§ Problem: From the entries below, gather every line containing the string "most".
[Opening Supplied material section]
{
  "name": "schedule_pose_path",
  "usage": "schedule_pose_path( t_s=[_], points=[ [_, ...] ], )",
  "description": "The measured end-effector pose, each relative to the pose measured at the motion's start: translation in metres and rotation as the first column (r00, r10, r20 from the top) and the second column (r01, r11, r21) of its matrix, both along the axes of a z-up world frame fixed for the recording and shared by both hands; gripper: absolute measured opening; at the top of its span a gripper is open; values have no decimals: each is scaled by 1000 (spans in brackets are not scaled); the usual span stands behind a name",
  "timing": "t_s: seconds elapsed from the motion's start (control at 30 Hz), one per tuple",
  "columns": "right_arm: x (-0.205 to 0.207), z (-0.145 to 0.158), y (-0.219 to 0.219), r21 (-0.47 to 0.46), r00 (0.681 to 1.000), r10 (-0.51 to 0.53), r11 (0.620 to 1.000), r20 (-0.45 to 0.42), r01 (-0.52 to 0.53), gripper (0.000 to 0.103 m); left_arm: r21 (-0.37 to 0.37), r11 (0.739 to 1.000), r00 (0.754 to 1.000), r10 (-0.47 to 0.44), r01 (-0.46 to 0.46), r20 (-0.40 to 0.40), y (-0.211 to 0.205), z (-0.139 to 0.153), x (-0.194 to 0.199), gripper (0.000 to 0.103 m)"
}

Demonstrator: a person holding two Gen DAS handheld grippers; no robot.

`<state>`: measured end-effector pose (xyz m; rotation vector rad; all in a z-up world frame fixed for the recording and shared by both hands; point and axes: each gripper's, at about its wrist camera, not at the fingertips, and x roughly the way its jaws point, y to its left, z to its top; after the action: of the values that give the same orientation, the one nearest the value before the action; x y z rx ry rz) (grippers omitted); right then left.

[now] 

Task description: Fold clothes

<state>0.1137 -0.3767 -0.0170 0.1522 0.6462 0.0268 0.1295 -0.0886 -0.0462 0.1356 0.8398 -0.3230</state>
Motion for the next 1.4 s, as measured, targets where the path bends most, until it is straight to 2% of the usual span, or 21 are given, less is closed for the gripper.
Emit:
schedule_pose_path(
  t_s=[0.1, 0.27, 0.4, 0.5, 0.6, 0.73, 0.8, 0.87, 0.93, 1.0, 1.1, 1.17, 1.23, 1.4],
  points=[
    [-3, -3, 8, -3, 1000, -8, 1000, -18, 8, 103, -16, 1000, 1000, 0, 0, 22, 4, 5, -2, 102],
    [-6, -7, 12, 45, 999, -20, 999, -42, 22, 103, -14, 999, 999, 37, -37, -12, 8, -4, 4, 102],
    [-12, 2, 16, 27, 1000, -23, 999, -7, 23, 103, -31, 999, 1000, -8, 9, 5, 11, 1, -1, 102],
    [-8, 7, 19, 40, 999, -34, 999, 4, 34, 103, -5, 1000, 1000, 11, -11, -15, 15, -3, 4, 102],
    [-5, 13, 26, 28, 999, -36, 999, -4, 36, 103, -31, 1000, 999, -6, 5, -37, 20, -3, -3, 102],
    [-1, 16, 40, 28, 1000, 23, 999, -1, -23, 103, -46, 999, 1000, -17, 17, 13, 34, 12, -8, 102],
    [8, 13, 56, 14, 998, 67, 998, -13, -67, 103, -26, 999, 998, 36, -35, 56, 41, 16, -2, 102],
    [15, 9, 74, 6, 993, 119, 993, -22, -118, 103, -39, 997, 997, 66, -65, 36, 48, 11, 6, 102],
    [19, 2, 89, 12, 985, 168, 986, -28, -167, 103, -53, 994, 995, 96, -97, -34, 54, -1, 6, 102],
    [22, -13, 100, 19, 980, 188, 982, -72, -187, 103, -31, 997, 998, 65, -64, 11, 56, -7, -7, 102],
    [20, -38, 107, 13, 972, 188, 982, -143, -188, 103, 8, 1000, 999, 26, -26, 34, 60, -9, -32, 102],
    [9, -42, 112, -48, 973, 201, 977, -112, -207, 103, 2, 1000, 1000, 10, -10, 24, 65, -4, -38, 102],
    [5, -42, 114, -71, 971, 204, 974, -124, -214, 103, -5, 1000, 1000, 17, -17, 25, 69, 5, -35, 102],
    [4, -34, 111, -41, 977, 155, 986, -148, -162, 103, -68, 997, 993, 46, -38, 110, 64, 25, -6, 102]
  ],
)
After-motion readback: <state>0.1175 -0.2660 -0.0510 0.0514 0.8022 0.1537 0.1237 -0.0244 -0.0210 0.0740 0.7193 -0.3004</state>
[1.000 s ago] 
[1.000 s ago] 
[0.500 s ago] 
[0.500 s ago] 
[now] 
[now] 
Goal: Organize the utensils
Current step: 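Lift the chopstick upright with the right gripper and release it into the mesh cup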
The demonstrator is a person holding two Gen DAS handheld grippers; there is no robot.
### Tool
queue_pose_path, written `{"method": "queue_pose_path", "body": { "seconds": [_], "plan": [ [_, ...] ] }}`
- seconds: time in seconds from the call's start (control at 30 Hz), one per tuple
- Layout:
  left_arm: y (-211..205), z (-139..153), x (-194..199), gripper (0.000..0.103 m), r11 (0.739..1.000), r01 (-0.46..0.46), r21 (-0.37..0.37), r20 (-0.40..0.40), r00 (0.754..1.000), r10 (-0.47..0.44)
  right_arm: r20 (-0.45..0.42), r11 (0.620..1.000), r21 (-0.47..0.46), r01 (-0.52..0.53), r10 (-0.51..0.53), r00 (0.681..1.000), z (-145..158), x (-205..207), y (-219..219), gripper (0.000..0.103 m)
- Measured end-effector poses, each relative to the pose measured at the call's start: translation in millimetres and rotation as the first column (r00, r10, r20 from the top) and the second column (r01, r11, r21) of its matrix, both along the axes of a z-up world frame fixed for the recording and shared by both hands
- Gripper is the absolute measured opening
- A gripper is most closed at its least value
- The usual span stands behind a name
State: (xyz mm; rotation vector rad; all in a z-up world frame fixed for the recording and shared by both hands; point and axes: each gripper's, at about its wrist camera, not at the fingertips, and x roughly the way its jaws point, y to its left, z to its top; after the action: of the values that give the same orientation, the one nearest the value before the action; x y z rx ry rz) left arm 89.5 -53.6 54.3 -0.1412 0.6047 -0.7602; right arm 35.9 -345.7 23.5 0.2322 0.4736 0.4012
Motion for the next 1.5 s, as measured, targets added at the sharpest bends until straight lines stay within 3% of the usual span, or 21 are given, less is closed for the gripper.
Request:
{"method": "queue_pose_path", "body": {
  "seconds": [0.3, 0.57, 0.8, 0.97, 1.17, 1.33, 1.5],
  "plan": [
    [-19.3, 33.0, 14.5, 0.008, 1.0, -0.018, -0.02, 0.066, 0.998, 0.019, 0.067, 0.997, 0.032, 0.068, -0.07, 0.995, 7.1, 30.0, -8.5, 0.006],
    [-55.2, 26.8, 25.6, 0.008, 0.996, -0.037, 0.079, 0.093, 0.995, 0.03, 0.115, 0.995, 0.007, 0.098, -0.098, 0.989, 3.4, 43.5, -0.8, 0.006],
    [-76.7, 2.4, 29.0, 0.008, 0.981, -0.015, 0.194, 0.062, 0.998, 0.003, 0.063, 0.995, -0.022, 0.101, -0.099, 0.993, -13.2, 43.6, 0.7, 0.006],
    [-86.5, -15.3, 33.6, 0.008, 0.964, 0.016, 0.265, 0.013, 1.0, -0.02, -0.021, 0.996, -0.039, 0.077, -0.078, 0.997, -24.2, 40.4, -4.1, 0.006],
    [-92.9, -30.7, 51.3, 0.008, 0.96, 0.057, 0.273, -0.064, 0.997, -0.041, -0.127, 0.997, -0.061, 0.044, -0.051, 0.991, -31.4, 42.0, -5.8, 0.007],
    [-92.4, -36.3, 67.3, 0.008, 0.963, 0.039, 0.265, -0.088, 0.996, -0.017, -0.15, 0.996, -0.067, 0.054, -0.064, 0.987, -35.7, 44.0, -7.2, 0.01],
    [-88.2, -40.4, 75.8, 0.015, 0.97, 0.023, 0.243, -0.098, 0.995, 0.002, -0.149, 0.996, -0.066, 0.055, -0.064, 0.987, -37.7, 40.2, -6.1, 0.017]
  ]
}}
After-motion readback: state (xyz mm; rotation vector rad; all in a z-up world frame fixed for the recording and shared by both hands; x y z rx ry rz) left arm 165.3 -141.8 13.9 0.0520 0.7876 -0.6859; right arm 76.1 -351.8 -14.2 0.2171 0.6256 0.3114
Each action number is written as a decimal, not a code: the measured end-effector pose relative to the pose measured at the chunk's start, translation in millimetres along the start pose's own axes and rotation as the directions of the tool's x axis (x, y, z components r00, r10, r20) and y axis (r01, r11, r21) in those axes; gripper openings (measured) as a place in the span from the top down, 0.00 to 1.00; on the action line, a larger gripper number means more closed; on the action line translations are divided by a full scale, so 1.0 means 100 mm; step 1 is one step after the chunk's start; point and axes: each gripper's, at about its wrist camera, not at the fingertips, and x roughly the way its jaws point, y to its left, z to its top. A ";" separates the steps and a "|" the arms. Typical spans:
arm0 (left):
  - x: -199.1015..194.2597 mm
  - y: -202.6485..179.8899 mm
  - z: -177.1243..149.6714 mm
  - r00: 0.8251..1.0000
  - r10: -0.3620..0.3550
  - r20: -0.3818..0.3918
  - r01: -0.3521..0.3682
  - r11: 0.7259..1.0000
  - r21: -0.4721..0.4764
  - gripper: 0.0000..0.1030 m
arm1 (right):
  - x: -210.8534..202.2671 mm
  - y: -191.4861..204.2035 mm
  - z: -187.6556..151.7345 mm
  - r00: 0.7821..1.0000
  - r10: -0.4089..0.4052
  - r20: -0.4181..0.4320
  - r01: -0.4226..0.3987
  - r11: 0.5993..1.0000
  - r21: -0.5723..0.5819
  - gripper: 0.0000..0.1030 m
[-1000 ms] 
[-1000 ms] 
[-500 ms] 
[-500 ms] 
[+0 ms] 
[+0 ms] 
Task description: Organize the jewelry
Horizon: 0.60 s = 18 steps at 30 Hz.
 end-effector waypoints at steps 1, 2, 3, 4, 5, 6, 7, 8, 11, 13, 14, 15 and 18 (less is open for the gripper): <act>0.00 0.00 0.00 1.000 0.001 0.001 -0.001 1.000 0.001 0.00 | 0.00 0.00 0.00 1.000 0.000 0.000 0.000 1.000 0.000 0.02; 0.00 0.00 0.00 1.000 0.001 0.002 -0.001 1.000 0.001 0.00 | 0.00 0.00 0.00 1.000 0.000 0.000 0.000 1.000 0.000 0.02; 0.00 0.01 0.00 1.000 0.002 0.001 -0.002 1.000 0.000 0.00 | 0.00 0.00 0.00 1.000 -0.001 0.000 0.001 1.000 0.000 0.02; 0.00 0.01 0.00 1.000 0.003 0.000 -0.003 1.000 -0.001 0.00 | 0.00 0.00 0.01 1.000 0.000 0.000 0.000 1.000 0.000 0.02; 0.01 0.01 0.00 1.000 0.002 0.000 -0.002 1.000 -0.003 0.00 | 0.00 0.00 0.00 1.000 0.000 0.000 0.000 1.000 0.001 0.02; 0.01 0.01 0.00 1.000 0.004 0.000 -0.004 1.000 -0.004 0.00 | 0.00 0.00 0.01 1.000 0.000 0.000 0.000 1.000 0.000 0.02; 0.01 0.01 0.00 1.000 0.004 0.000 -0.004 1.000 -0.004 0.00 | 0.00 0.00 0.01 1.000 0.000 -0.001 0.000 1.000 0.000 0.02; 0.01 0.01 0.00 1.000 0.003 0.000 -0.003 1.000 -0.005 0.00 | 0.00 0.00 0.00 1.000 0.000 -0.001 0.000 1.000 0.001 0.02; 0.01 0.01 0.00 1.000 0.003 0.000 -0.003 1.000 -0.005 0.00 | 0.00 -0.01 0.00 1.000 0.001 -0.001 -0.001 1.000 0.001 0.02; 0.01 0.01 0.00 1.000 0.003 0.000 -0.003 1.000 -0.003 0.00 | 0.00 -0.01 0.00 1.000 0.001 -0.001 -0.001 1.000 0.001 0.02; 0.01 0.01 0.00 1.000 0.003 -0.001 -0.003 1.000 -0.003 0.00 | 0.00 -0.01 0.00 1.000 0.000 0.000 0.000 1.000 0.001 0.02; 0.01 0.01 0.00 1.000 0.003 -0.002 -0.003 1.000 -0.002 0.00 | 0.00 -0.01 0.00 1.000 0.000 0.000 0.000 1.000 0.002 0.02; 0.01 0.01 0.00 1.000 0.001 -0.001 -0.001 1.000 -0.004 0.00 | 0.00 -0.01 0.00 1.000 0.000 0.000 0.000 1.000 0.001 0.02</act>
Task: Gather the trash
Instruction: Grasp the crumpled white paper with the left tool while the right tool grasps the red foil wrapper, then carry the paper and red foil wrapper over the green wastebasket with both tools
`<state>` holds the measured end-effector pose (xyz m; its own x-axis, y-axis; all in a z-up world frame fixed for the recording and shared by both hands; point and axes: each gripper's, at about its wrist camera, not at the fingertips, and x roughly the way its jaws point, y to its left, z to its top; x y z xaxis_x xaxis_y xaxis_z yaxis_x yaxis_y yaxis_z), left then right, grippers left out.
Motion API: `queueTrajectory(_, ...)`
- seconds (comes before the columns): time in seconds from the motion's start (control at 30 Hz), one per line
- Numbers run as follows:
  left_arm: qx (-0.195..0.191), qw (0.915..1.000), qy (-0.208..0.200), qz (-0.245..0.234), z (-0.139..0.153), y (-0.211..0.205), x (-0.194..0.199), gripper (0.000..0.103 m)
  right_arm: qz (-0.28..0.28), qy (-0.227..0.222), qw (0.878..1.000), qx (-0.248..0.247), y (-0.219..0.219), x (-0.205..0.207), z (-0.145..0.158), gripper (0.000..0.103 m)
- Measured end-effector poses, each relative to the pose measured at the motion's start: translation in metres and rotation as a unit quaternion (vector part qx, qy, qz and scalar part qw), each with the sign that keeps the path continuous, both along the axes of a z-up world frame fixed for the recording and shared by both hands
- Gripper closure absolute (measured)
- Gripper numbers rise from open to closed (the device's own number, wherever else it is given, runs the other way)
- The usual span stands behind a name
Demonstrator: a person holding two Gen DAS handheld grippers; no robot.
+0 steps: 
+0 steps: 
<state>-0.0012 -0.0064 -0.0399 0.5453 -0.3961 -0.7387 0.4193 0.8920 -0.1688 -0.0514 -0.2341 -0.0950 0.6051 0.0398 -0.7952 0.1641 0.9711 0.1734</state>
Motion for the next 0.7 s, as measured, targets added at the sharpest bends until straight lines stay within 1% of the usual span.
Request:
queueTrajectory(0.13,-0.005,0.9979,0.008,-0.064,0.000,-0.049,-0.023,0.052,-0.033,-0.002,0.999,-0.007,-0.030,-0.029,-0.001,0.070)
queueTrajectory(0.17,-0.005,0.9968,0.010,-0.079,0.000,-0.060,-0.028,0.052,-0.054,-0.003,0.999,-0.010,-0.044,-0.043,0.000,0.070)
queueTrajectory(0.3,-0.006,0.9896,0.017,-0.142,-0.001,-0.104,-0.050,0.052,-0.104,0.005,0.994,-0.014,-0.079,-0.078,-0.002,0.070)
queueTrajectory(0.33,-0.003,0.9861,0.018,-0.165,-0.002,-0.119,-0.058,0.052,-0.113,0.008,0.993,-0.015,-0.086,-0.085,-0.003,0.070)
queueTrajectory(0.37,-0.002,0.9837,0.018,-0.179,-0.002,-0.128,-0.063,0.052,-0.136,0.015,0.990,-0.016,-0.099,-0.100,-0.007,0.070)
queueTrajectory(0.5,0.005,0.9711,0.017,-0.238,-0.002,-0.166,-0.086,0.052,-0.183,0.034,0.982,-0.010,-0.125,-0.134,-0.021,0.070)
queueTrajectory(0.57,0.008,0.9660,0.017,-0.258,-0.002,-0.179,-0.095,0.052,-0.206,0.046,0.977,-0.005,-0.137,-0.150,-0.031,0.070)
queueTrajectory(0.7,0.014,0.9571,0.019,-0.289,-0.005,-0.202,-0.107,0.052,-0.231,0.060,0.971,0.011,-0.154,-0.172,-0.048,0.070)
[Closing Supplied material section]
§ Result:
Motion for the next 1.4 s, as measured, targets where the path bends most, until it is straight to 2% of the usual span, or 21 are given, less is closed for the gripper.
- A gripper is most closed at its least value

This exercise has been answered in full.